■ Task description ■
Your job is to report every line of the entries that has "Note".

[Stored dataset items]
**********

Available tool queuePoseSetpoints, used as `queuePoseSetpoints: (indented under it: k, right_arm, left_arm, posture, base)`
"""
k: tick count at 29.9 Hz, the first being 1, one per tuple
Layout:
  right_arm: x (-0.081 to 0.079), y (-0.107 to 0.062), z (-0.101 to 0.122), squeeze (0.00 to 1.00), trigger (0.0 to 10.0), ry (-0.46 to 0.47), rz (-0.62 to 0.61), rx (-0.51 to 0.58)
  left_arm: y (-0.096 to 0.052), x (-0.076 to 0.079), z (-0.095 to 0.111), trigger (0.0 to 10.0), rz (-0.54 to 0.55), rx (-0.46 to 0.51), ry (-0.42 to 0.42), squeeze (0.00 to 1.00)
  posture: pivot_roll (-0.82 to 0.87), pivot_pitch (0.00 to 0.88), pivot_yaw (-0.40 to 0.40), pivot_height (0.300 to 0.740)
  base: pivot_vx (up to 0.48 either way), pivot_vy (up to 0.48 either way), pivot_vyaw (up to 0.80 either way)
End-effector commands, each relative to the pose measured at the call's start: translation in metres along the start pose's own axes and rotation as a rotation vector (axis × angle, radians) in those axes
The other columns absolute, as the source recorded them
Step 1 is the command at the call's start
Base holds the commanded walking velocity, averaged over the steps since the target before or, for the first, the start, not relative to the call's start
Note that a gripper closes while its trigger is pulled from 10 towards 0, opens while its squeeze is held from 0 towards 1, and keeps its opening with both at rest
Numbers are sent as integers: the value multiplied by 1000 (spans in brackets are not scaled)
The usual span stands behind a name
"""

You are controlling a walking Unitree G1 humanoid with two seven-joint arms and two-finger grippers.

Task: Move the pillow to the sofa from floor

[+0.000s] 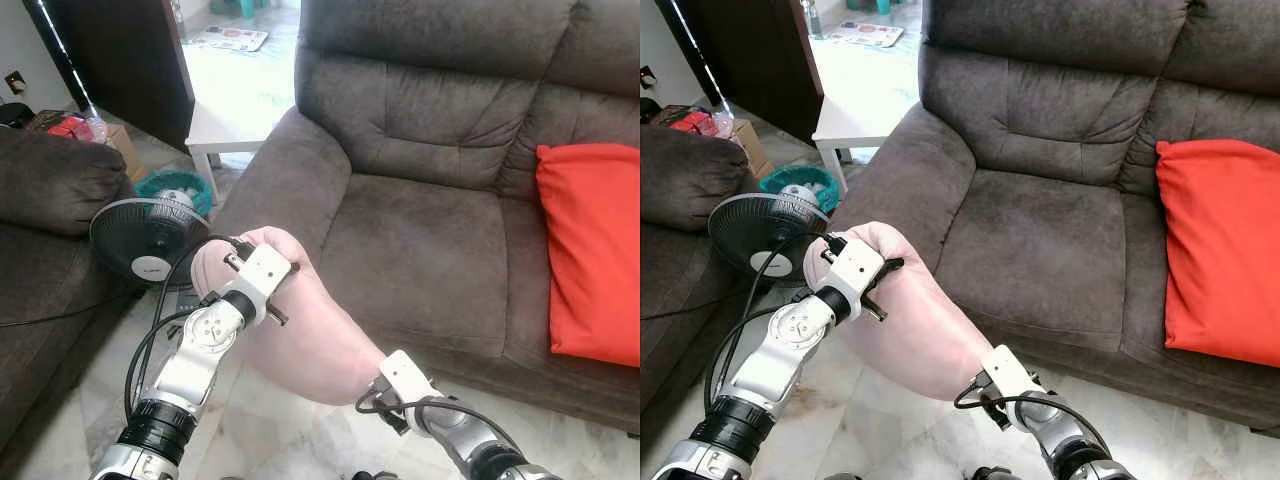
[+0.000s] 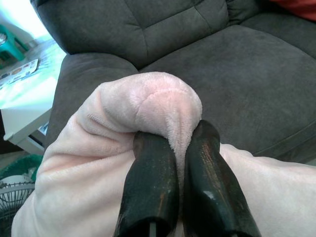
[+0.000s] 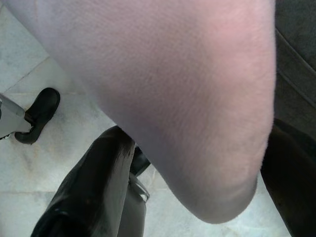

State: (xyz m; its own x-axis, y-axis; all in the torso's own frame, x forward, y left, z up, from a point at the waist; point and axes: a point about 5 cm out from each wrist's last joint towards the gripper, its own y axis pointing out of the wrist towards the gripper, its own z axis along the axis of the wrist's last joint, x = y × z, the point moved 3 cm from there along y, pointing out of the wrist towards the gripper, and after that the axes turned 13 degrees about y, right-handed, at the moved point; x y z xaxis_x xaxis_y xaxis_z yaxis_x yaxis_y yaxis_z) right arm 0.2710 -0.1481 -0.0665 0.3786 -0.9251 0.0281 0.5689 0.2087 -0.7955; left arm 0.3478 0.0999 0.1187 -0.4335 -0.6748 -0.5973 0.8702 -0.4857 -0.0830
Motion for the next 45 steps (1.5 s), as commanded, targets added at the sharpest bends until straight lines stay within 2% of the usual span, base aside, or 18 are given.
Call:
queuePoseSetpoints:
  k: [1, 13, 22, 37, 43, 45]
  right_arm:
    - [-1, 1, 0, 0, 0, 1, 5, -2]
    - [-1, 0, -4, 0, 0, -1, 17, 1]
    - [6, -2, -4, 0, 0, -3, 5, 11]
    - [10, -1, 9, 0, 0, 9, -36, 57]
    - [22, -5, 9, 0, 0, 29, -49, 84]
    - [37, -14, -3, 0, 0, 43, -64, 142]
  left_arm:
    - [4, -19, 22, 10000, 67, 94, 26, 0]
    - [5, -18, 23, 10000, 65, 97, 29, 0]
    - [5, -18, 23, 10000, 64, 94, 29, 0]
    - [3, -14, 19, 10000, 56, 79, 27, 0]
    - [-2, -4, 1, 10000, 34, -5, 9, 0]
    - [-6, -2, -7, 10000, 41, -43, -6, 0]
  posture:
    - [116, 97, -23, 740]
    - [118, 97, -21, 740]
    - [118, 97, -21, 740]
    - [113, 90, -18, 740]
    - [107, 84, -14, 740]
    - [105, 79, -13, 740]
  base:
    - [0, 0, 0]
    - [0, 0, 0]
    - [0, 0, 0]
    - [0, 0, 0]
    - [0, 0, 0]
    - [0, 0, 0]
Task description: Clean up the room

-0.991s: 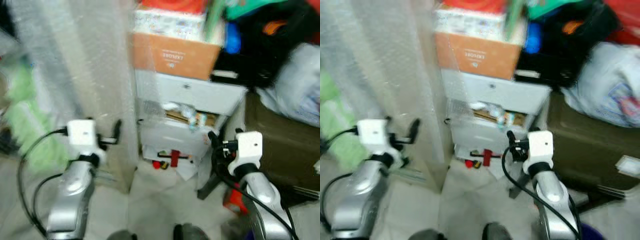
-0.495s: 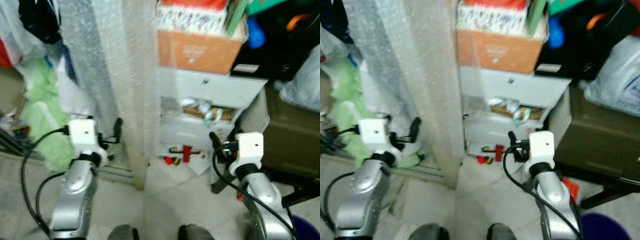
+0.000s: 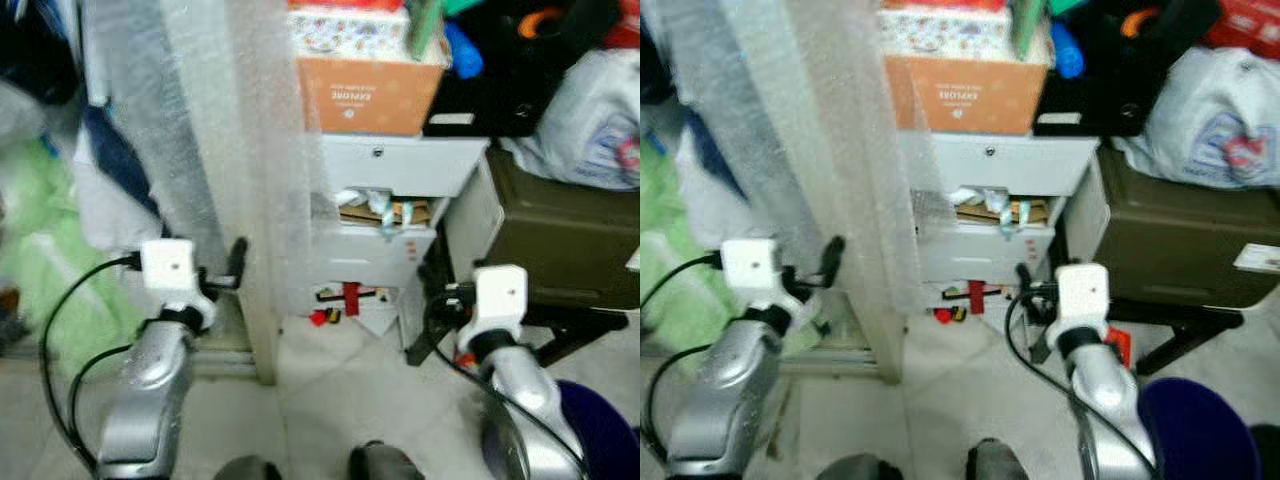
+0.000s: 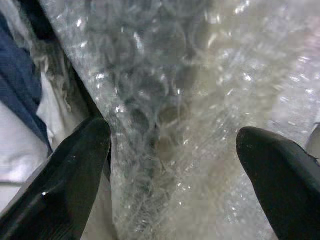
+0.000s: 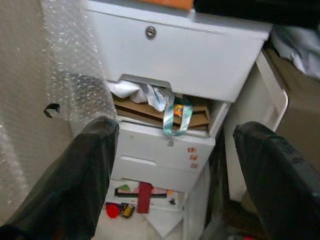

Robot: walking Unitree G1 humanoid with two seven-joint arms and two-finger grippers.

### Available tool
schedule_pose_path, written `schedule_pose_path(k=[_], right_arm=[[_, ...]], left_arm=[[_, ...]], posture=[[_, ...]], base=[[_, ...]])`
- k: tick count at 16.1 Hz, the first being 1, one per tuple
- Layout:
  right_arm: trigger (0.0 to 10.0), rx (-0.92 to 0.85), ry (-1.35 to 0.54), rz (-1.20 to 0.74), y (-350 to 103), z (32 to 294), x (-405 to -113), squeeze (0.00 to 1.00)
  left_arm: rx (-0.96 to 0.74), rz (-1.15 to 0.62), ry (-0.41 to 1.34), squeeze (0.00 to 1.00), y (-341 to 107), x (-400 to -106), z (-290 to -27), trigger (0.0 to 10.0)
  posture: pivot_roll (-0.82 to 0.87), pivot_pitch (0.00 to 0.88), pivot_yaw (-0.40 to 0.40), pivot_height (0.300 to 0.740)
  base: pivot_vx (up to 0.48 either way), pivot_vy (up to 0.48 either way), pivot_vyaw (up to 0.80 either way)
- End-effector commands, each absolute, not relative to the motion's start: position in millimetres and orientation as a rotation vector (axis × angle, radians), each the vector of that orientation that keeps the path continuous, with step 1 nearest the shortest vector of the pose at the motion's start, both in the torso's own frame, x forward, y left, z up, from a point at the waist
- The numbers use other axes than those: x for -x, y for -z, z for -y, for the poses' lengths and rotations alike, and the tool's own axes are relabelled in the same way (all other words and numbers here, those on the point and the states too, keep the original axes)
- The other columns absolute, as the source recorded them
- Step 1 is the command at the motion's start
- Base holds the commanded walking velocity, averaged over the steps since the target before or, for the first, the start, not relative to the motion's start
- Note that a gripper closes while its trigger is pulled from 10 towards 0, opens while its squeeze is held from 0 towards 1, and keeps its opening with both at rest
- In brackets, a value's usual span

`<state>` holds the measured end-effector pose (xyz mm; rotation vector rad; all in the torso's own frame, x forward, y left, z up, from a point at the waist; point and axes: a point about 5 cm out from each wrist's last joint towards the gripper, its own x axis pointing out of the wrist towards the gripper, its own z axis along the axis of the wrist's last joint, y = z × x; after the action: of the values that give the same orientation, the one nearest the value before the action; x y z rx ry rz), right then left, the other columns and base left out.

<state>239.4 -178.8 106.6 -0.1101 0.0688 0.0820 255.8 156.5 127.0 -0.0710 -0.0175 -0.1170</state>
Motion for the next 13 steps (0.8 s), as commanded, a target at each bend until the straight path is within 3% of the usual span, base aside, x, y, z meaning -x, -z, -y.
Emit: schedule_pose_path(k=[1,13], right_arm=[[10.0,0.123,-0.063,-0.066,-107.3,184.4,-238.5,0.0],[10.0,0.125,-0.06,-0.061,-107.4,184.1,-239.9,0.0]], left_arm=[[0.075,0.015,0.136,0.0,-126.8,-255.1,-151.2,10.0],[0.078,0.018,0.132,0.0,-127.3,-256.9,-149.7,10.0]], posture=[[-0.03,0.104,0.021,0.74],[-0.03,0.102,0.021,0.74]], base=[[0.0,0.337,0.0],[0.0,0.338,0.0]])
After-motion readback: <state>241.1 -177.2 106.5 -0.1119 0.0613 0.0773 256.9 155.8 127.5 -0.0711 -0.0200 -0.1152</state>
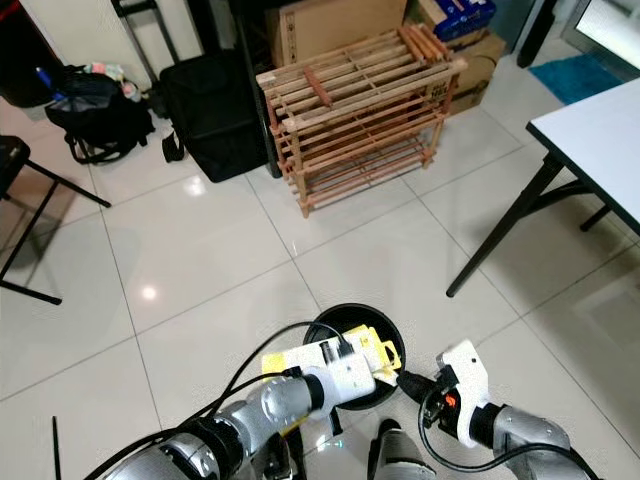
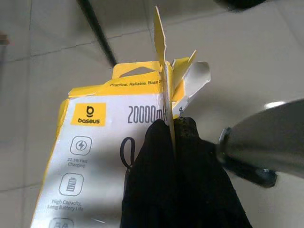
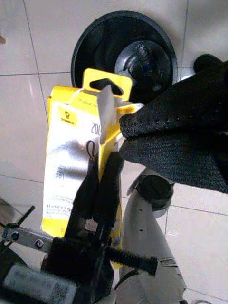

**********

■ Result of this task ■
Note that a gripper closes while its trigger is pulled from 10 towards 0, opens while its squeeze is held from 0 towards 1, and keeps its opening with both at rest
- Note that a gripper closes while its trigger is pulled from 10 towards 0, opens while its squeeze is held from 0 towards 1, and keeps its opening with both at rest

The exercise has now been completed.